A new HMIC report reveals that there are now no less than 1200 undercover cops operating in this country but that these wannabee players of The Great Game are headed up by senior officers who are woefully lacking in knowledge and expertise. Moles led by donkeys I suppose. We can only hope that at least some of these operatives are doing something useful other than spying on peaceniks and getting their leg over at every opportunity. Truth be told I have always been fascinated by those who are capable of leading a double life. Burgess, Maclean, Philby and the rest. How did they hold it all together? The fiction of John le Carre remains a favourite of mine for the same reason.

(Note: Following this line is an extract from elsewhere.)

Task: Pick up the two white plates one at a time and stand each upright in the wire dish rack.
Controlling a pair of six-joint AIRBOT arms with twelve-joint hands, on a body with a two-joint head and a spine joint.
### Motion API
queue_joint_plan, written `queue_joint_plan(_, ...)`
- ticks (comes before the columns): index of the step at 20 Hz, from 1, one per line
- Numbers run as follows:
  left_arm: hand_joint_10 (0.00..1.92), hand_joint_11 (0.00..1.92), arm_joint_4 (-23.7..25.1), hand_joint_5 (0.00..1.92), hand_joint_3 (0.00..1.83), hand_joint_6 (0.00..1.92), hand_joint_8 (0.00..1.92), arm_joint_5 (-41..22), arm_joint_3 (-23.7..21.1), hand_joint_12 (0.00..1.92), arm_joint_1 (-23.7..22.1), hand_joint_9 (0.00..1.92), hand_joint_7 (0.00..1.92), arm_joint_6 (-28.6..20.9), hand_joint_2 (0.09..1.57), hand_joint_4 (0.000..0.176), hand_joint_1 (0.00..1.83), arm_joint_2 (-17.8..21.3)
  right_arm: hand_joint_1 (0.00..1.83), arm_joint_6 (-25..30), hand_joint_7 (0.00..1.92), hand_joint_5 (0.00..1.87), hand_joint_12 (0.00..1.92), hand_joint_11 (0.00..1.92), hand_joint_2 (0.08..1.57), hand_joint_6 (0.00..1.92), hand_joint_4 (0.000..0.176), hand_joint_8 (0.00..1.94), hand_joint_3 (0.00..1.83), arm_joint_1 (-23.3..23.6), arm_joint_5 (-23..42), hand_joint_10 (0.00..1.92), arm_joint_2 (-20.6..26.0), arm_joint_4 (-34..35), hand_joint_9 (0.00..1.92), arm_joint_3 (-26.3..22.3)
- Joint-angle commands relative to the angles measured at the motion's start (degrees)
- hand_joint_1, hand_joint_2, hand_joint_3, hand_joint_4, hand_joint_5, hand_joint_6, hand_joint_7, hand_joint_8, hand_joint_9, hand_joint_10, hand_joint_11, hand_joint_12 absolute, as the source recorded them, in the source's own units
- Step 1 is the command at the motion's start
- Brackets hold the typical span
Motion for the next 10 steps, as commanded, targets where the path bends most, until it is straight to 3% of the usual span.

 I suppose in a way there is little difference between the undercover cops who are deceiving their lovers and those men that we occasionally hear about who manage to keep two families hidden from each other, sometimes for years. Well, apart from the fact that the cops are doing it at taxpayers expense.
A few years ago some of us had gatecrashed the media village on St Stephen's Green opposite Parliament. Eventually we must have tired of baiting politicians and my mate Rik and I decamped to the Red Lion. We were followed by a somewhat the worse for wear and clearly disturbed bloke who, recognising Rik as a kindly soul, had attached himself. On the way to the pub our new friend repeatedly asked if we thought he was an undercover cop. Once in the boozer he downed the pint that Rik had bought him and wandered off to the Gents that was conveniently close to our table. On his return our friend hovered hopefully next to Rik and said, " But how do you know that I'm not an undercover policeman."
" 'Cos you've still got your trousers round yer ankles" replied Rik. "Now pull 'em up before you get us all chucked out".
Deep cover or what?

Monday, 13 October 2014

The curse of the Kippers?

Have UKIP really broken the mold of British politics or will it all come to nothing after some initial success? The history of fringe parties in UK politics should not inspire confidence among the Kippers   but nothing is quite as optimistic as the party activist on a roll and every time that Farage's troops get a media mention party morale is given a boost.
Remember the Social Democrat Party. The Gang of Four? Remember the election pact between the SDP and the Liberals? The two Davids? There was Liberal leader David Steele and the other one. The SDP leader. Used to be a doctor. Child Foreign Secretary. Departed Labour due to a surfeit of socialism. What was his name? That's it! David Owen. The Two Davids were supposed to be breaking the mold but in the end the merging of the two parties and the re-branding of the Liberals as Liberal Democrats was just the Liberals hoovering up a small (but vocal) fringe party. Owen and a handful of diehards rejected the merger and soldiered on as a rump (real?) SDP until the final indignity of the Bootle by-election when they secured fewer votes than the Monster Raving Loonies. In all probability such will be the fate of UKIP. There will be much slinking off back to the Tories. Much disillusioned licking of wounds and many tears before bedtime.
What should be of concern is what UKIP are able to achieve between now and their probable peak at next years General Election. I don't just mean how well they do in electoral terms but how the party is able to reaffirm and give legitimacy to the long held belief of many people that everything would be OK if only there were fewer foreigners; in the world in general and in this country in particular.
UKIP will not break the grip that the major parties have on the levers of power. They may however, before they depart the stage of history, leave us a more xenophobic and mean spirited nation than we were before. That may prove to be the curse of the Kippers.